Now, there is a problem also with the Exodus revision. Dating Exodus to 13th C. BC implies more or less making Ramses II the Pharao of the Exodus - which arguably he was not. He has a grave in Egypt, not a corpse in the Red Sea for one. And for another, the Hyksos invasion fits in very well with an Egypt that lacks an army, while the Hyksos tyranny was the perfect occasion to forget traumatisation by the Ten Plagues brought on by Moses through traumatisation by a harsh tyranny. A "fundie" Egyptologist has identified Moses as Amenemhet IV (up to when he hit the Egyptian, that is, and probably rather than with perfect certainty***) - which if anything would bring the Exodus further back than 1510 years BC. His conclusion is that Egyptian time line needs crushing. With Exodus in 1510 BC Egyptian timeline still needs crushing but less than according to Protestant or Jewish Bibles.

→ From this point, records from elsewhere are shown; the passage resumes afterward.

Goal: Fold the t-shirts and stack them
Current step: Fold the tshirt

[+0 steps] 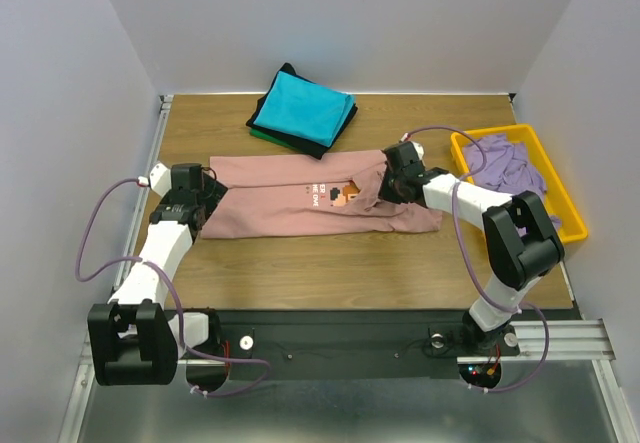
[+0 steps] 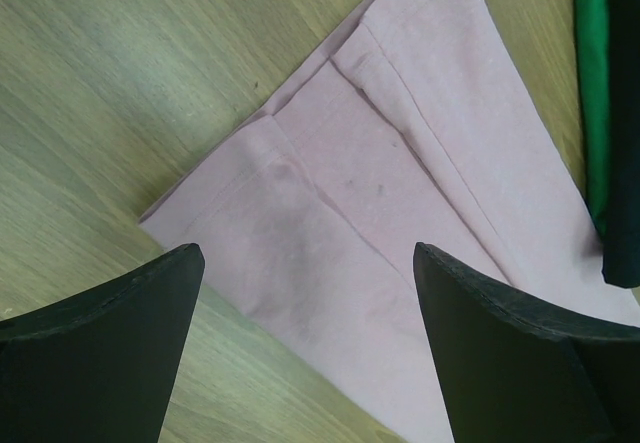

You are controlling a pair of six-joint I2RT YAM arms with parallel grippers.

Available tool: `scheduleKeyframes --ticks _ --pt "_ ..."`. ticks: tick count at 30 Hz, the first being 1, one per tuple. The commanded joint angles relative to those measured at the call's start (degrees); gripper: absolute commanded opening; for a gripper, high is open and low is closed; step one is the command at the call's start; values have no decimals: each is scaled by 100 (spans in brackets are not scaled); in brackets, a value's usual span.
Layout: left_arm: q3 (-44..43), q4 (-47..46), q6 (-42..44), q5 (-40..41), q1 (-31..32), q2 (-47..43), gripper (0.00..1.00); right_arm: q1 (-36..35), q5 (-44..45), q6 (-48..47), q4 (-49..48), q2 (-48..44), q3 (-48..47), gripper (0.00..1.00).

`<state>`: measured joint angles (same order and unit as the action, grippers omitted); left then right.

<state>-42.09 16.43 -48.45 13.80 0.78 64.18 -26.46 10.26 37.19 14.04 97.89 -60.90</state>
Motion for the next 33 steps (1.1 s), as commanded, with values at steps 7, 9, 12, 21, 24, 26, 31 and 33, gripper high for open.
scheduleKeyframes --ticks 7,9,12,21,24,26,31,33 --pt "-1 -122 125 0 2 86 98 44 -156 -220 -578 -24 -456 1" --pt "7 -140 134 0 10 121 98 44 -349 -423 -578 142 -615 1" --pt "-19 -140 160 -9 2 173 98 36 -595 -739 -552 502 -1001 5" --pt "-107 -131 213 -53 2 375 98 44 -920 -1012 -341 1276 -2003 25" --pt "-124 -140 221 -53 2 411 98 44 -991 -1047 -341 1522 -2223 36" --pt "-124 -131 222 -53 2 428 98 44 -948 -1143 -341 1619 -2416 46" --pt "-124 -140 239 -97 10 446 98 44 -1000 -1275 -350 1401 -2532 68" --pt "-107 -166 248 -115 2 420 98 44 -991 -1302 -350 1051 -2357 80"
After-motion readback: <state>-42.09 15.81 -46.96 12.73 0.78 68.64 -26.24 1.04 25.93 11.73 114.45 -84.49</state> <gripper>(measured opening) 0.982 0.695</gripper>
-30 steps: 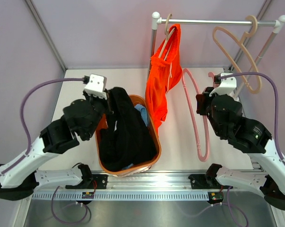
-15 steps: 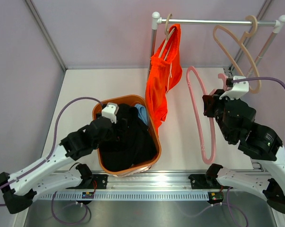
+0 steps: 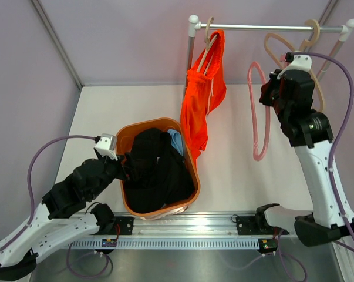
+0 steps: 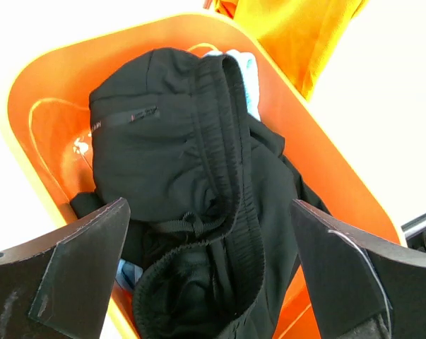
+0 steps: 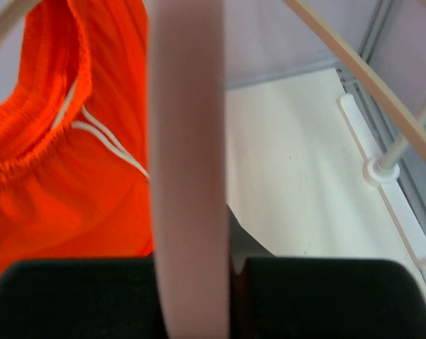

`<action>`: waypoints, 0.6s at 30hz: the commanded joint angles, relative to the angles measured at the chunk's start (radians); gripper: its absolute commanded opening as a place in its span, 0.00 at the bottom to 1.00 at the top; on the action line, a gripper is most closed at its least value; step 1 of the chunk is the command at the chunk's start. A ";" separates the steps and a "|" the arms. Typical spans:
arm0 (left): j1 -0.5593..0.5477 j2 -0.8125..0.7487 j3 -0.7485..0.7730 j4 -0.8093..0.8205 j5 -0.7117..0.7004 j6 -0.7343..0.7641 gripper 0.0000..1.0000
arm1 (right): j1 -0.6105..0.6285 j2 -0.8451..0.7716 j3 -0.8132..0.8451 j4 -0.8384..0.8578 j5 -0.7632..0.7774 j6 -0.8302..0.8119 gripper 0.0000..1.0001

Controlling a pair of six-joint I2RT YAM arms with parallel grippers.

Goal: Remove the shorts from the hanger

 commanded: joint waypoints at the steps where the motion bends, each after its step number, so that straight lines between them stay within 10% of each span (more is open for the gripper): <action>1: 0.003 -0.032 -0.049 0.028 0.045 -0.033 0.99 | -0.094 0.103 0.158 0.091 -0.250 -0.025 0.00; 18: -0.016 -0.256 -0.103 0.017 0.179 -0.030 0.99 | -0.227 0.552 0.527 0.287 -0.443 -0.156 0.00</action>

I can relate this issue to my general distaste for "OF", since "OF" also removed a few Saints from the Calendar, not as was suggested on a morning when I was too tired to really notice because names were little in use, but in reality because some Saints, such as Philomena or Christopher or Barbara were deemed by commissionaries as "too uncertain", which they had obviously not been to the judgement of previous Catholic scholarship of previous centuries. And Christopher and Barbara are a bit more popular than Paphnutius (who would however sound better in French than in Anglicised Latin form).
Rainer Maria Rilke Library
St Sylvester, Pope
[who may well have cured
Constantine of leprosy]
* Christmas Proclamation
[on Catholic resources, by Fr. Felix Just, S.J., Ph.D.]
** Bad Liturgical News, Folks
[on Jimmy Akin's blog]
*** CMI : Egyptian history and the biblical record: a perfect match?
By Daniel Anderson
Published: 23 January 2007
I usually link to articles in the above format, same for CMI as for any other link including my own, but since they have a logo, for linking, here is one to their site in general. I have some cautions, notably when they defend Malthus and Galileo, and of course they would prone Ussher rather than Septuagint based Chronologies like Roman Martyrology, or rather actually do so, but often they are a very good resource:
Just think of it, if George Orwell had waited to 1949 with publishing and called the novel 1994, he would have hit the nail for the "newspeak" date!